L’elettrodomestico in Germania nel 2019

Con l’approssimarsi della “versione ridotta” di IFA 2020 (3-5 settembre), a Berlino, può essere di utilità conoscere l’andamento dell’eldom in Germania come ci viene presentato sulle pagine di hafactory.

Il mercato tedesco ha le caratteristiche di un mercato ricco: gli apparecchi voluttuari hanno grande successo e i consumatori preferiscono elettrodomestici sempre più confortevoli, sofisticati ed insieme di ottimo design. La Germania conta oggi circa 81,5 milioni di abitanti. Di essi 10,9 milioni (13,4%) sono stranieri. Le principali provenienze, in ordine d’importanza, sono: Turchia, Polonia, Siria, Romania, Italia.

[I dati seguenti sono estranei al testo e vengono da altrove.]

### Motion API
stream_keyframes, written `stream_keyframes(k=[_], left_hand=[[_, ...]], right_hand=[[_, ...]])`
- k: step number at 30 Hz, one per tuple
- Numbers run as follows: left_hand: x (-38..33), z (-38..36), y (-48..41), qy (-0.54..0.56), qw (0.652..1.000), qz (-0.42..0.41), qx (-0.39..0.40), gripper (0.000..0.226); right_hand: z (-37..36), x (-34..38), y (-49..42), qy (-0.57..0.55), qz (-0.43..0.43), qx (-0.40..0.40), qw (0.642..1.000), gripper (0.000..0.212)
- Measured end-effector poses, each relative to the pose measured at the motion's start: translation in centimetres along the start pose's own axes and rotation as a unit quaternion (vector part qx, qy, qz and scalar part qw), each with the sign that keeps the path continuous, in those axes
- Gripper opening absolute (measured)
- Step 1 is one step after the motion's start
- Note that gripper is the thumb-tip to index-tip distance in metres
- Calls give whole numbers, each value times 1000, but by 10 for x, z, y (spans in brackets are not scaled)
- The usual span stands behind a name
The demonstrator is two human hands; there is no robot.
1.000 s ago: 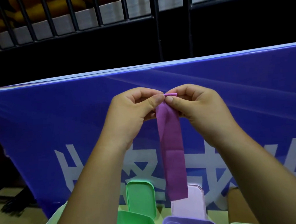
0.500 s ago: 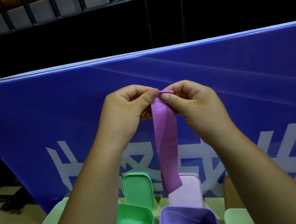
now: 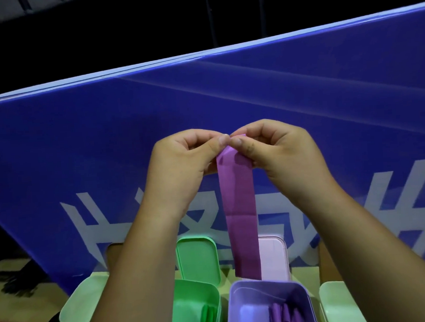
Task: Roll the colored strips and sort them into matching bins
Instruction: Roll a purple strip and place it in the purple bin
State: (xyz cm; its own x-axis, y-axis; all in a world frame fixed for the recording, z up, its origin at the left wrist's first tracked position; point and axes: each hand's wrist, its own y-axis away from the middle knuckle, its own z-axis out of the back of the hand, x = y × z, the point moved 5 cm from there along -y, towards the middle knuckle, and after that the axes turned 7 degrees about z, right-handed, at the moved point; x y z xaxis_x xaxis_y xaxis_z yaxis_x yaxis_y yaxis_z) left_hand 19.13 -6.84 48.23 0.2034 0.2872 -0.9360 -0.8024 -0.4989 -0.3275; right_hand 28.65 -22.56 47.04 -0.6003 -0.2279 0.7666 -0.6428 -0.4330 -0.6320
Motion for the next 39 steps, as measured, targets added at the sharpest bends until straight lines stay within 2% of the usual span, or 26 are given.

Il reddito pro capite nel 2019 è valutato in 51.000 dollari (circa un terzo di più di quello italiano); tuttavia all’inizio del 2020 ancora il 16% della popolazione viveva al di sotto del livello di povertà.

Il bianco
Con un valore globale di 14,9 miliardi di euro nel 2019 – contro 14,2 nel 2018, – il mercato tedesco del bianco è il più grande in Europa e il terzo nel mondo, alle spalle degli Stati Uniti e della Cina. 9,0 miliardi è il valore dei grandi apparecchi (circa il 60%el totale), mentre i piccoli hanno un valore di 5,9 miliardi (40% del totale). Nel 2019 si è avuta una flessione del -1,5% in quantità con una crescita del 5% in valore. Nel mercato tedesco gli apparecchi non essenziali registrano un rilevante successo e gli utenti finali fanno ricadere le loro scelte su elettrodomestici sempre più confortevoli, sofisticati ed insieme di ottimo design. Inoltre, si è notata una tendenza verso l’acquisto di apparecchi di formato più grande che nel passato, ovviamente più costosi. Nel 2019 il trend è stato positivo per tutti i prodotti, eccetto asciugatrici e cappe aspiranti. Per le prime il calo si deve ad una tendenza verso le lavatrici lavasciuga mentre per le cappe il mercato è saturo.

Il bruno
Il bruno è in crisi da alcuni anni per la concorrenza dei prodotti di nuova generazione. Ciò è continuato nel 2019 con un calo del 7,6% in quantità e del –2,1% in valore, il cui totale è sceso a 9,2 miliardi di euro. Il trend negativo ha coinvolto tutti i prodotti eccetto lo home audio e i car multimedia.

Le prospettive
L’associazione di categoria ZVEI ha rilevato un inizio positivo nel primo trimestre 2020, con lievi crescite nel bianco. Poi la crisi del Coronavirus ha portato un’inversione di tendenza, la cui portata è ancora difficile da determinare. In ogni caso l’anno si concluderà con flessioni piuttosto rilevanti, presumibilmente superiori al –10% in ambo i comparti.